National archaeological museum the Ducal museum of antiquities was founded in Parma in 1760 by Don Philip of Bourbon in order to preserve the finds from excavations carried out at Veleia, a small Roman town on the Apennines near Piacenza. The Tabula Alimentaria of Emperor Trajan, containing directions for the maintenance of poor children, had been discovered there by chance and is still exhibited in the museum. During the French rule, at the beginning of the 19th century, it was stripped of its most prestigious items, which were to be returned only after the Congress of Wien. Under Marie Louise, the collections were extended thanks to important purchases. Since the Unity of Italy, it has also housed a study and research center in the field of Paleontology. Currently it’s possible to visit the Hall of Ceramics and the Egyptian Section.
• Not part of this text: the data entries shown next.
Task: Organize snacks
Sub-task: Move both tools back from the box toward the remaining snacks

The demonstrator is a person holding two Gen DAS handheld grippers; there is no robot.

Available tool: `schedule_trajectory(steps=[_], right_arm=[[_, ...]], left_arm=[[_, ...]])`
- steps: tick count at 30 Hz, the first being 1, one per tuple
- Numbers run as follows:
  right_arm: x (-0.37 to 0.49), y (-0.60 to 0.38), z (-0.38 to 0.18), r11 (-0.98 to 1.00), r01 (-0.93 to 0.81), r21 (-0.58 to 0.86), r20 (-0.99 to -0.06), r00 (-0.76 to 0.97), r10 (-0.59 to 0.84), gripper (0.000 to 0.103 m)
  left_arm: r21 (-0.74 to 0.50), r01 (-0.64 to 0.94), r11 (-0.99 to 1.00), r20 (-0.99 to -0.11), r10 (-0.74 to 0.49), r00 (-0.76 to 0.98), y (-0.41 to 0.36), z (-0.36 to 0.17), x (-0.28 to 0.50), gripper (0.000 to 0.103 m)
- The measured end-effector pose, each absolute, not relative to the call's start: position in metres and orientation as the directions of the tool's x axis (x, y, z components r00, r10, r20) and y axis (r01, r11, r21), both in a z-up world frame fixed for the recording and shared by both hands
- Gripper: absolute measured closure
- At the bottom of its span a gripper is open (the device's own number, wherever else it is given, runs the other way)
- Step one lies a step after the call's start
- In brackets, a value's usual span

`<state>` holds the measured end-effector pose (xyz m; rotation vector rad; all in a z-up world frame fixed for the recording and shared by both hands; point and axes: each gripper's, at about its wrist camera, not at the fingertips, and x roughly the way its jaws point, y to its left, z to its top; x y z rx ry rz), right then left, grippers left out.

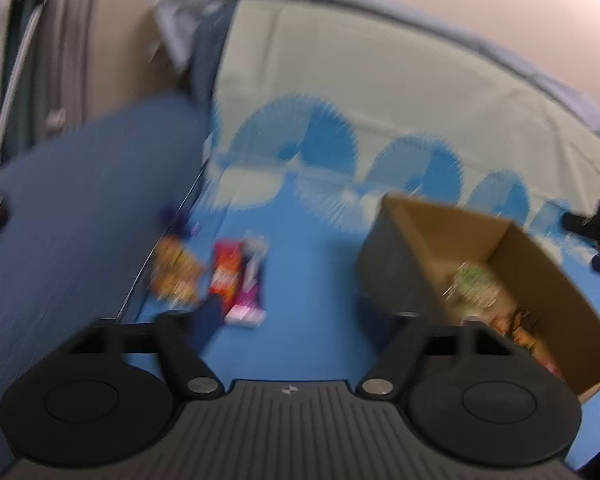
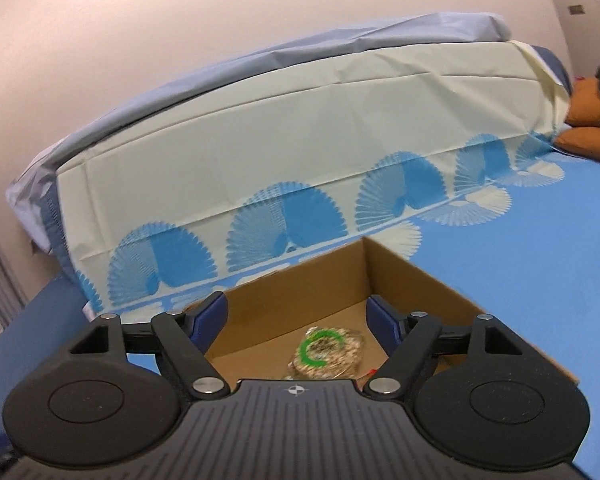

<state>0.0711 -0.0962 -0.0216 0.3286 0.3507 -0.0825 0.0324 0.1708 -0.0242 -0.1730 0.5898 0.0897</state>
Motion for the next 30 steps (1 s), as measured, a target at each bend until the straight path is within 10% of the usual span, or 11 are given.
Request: schedule_trajectory(steps=[4,11,17,22,30], right_arm=[[0.070,-0.078,-0.027,0.954,0.087,0.288,-0.364,0.931,0.025,0.026],[0.067,-0.031,-0.035,0.953,-0.126,0.277,-0.369,0.901,0.227,0.050],[0.069,-0.003,-0.038,0.926,-0.236,0.294,-0.376,0.863,0.339,0.051],[0.075,0.014,-0.042,0.914,-0.274,0.300,-0.399,0.834,0.381,0.050],[0.083,0.031,-0.052,0.918,-0.293,0.267,-0.436,0.813,0.386,0.050]], left_arm=[[-0.155,-0.204,0.967,-0.604,0.071,0.794,0.204,-0.047,0.027,0.079],[-0.180,-0.294,0.939,-0.604,0.131,0.786,0.232,-0.073,0.035,0.079],[-0.314,-0.346,0.884,-0.586,0.106,0.803,0.250,-0.087,0.058,0.078],[-0.395,-0.461,0.795,-0.592,0.164,0.789,0.260,-0.098,0.095,0.023],[-0.431,-0.562,0.706,-0.578,0.262,0.773,0.266,-0.117,0.137,0.019]])
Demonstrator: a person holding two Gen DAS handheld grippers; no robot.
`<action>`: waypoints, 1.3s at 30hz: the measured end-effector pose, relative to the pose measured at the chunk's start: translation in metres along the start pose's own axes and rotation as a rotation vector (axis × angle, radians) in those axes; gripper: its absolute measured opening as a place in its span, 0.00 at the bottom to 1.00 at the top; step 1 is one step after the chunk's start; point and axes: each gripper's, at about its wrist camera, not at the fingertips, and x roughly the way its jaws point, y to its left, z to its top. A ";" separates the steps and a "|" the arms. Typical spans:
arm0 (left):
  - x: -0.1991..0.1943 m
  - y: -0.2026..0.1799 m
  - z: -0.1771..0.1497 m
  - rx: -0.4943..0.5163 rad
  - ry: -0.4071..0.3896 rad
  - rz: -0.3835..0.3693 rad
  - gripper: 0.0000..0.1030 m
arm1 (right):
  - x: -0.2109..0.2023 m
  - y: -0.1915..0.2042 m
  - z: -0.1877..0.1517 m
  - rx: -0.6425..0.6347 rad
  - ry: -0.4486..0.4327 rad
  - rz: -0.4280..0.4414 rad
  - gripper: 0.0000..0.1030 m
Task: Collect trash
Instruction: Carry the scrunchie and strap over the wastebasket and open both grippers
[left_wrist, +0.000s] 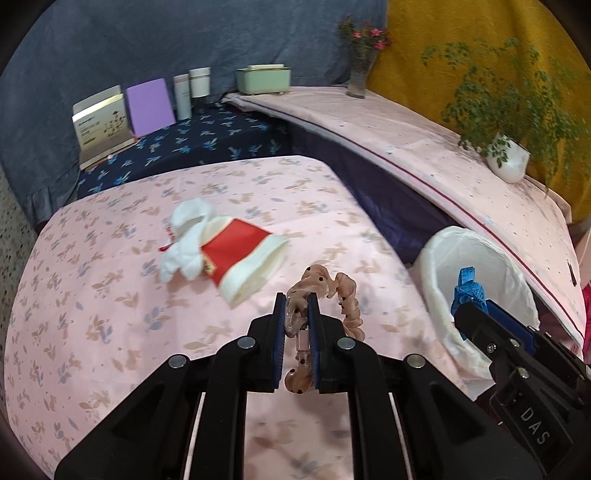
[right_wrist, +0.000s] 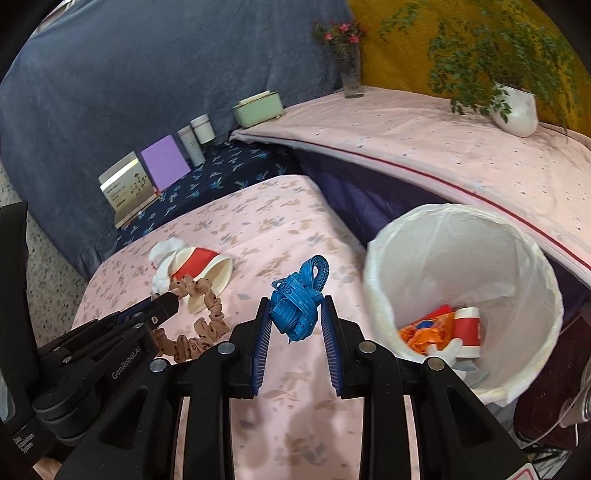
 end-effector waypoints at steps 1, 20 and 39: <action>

Bodoni museum entirely devoted to the typographer Giambattista Bodoni, who invented new typographical characters, later known as Bodonian, and as the head of Parma Royal Printing Works from 1768, managed to transform it in an international printing centre endowed with excellent quality standards.Here are preserved about 80.000 original tools and items: punches, presses, perforating dies, the original matrixes and boxes of alphabet of the Printing Works, still used today for printing particularly precious works. In the archive is kept a collection of works and rare prints: among them, the most precious is certainly the greek version of Iliad printed in 1808.